— WHAT THE TASK ASKS —
Without any pictures, retype exactly the lines that begin at the one holding "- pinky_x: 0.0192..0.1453" and end at the last line of the data below.
******
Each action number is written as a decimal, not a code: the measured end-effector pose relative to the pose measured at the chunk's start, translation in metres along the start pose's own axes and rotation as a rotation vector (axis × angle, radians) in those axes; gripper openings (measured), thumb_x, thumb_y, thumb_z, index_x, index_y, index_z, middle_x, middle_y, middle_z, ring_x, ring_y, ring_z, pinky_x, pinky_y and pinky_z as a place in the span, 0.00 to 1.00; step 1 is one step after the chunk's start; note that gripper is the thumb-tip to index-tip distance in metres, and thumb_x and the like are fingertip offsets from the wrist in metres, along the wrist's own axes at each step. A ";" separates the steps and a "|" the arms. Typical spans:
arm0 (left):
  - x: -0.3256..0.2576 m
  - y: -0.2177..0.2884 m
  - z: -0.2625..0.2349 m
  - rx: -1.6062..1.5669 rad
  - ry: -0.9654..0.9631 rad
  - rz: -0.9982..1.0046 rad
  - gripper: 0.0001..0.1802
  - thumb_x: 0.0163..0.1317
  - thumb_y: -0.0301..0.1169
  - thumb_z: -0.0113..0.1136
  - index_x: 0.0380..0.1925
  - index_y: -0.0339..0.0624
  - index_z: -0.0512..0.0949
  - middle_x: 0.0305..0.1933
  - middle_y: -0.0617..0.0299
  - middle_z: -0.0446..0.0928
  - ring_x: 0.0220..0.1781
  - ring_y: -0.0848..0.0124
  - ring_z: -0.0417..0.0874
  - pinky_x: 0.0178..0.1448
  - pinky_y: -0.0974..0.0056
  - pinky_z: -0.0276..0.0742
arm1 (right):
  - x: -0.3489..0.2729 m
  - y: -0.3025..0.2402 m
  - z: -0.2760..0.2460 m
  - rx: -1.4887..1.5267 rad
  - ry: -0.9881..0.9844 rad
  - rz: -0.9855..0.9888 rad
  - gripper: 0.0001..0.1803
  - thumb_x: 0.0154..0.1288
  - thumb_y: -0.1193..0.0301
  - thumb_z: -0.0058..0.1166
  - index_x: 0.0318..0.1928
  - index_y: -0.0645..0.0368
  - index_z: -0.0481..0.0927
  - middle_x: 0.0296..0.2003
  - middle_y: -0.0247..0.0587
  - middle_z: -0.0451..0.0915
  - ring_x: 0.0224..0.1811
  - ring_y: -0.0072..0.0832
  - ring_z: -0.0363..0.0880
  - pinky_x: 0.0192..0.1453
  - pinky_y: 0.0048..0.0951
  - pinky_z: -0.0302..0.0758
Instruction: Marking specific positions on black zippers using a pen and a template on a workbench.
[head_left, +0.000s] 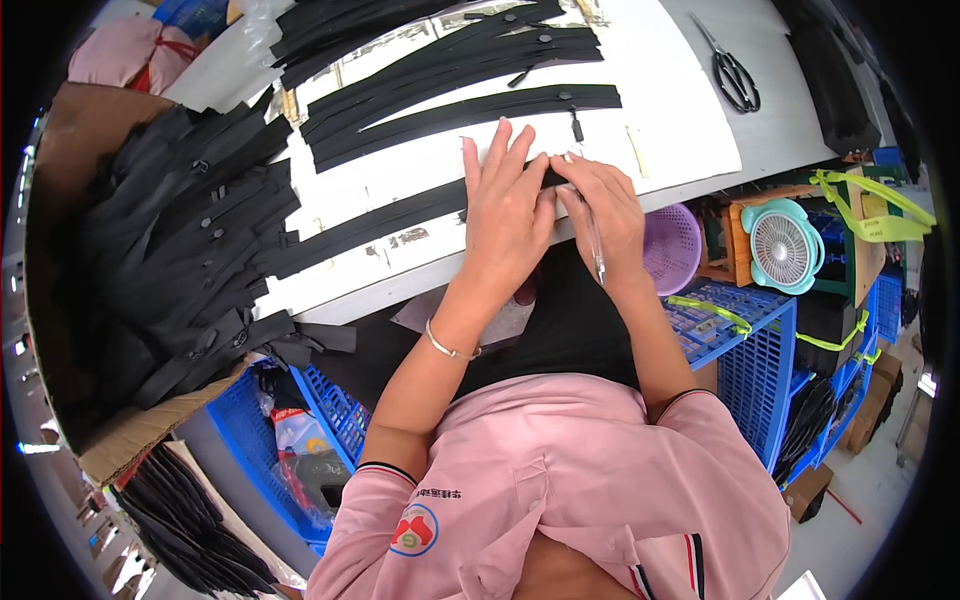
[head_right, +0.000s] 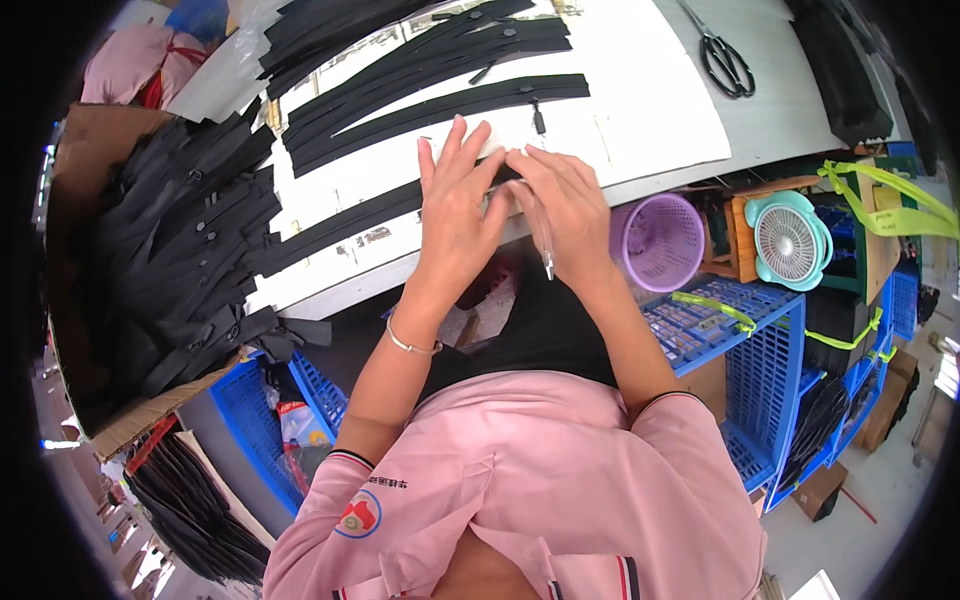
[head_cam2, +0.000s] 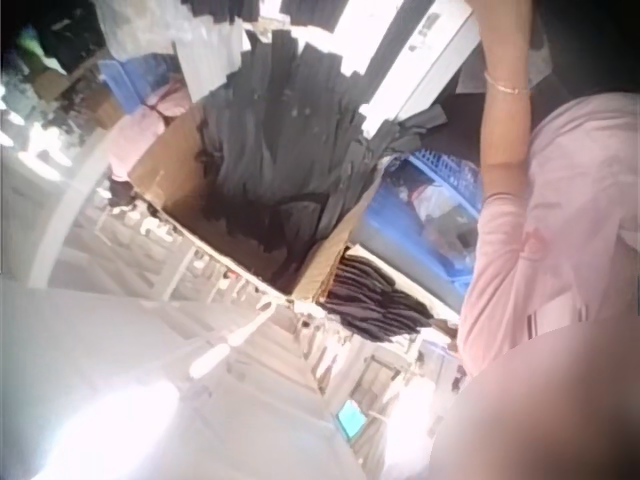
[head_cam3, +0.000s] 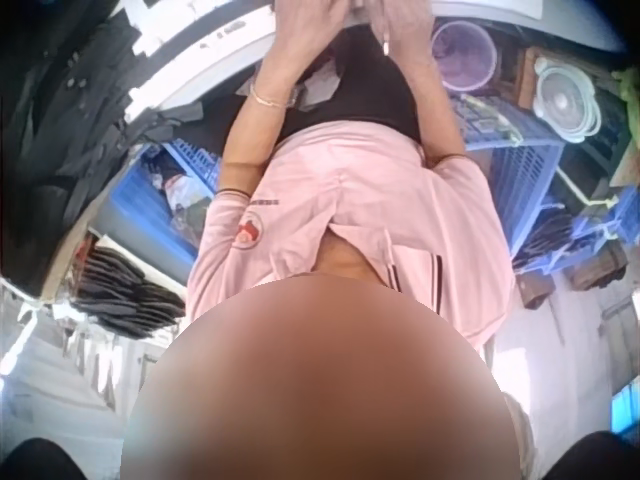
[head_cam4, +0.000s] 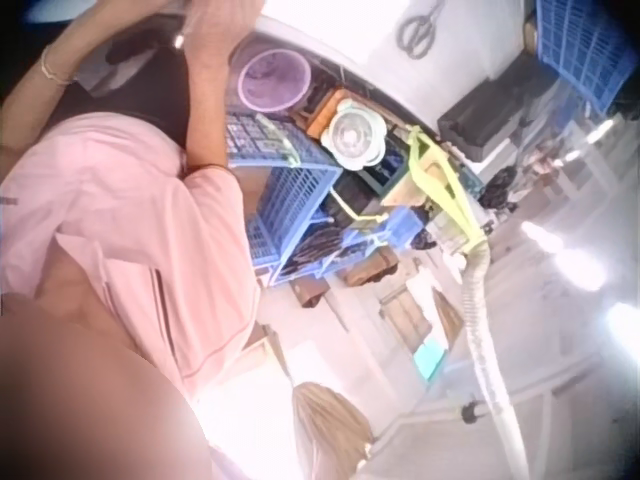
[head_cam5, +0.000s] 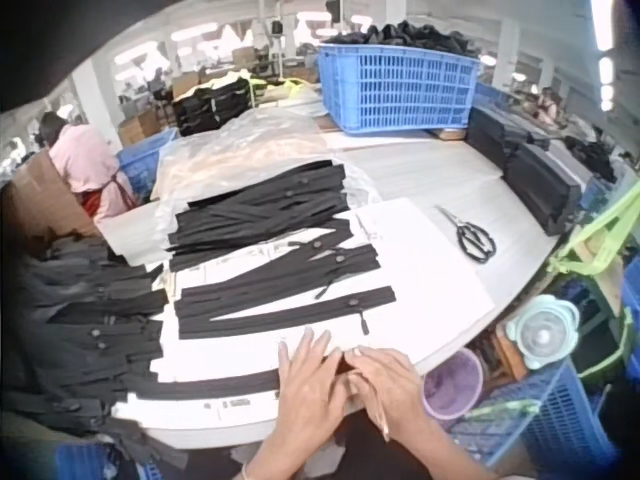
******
— RESULT OF THIS TASK —
  - pinky_x: 0.0192..0.1453
  - pinky_y: 0.0048..0.0951
  - pinky_z: -0.0302..0.0758
Instruction: Marking specific positions on black zippers using a pen and a template on a workbench.
[head_left, +0.000s] 
[head_right, +0.000s] 
[head_cam2, +0.000s] 
[head_cam3, +0.000s] 
[head_cam4, +0.000s] 
[head_cam5, +0.000s] 

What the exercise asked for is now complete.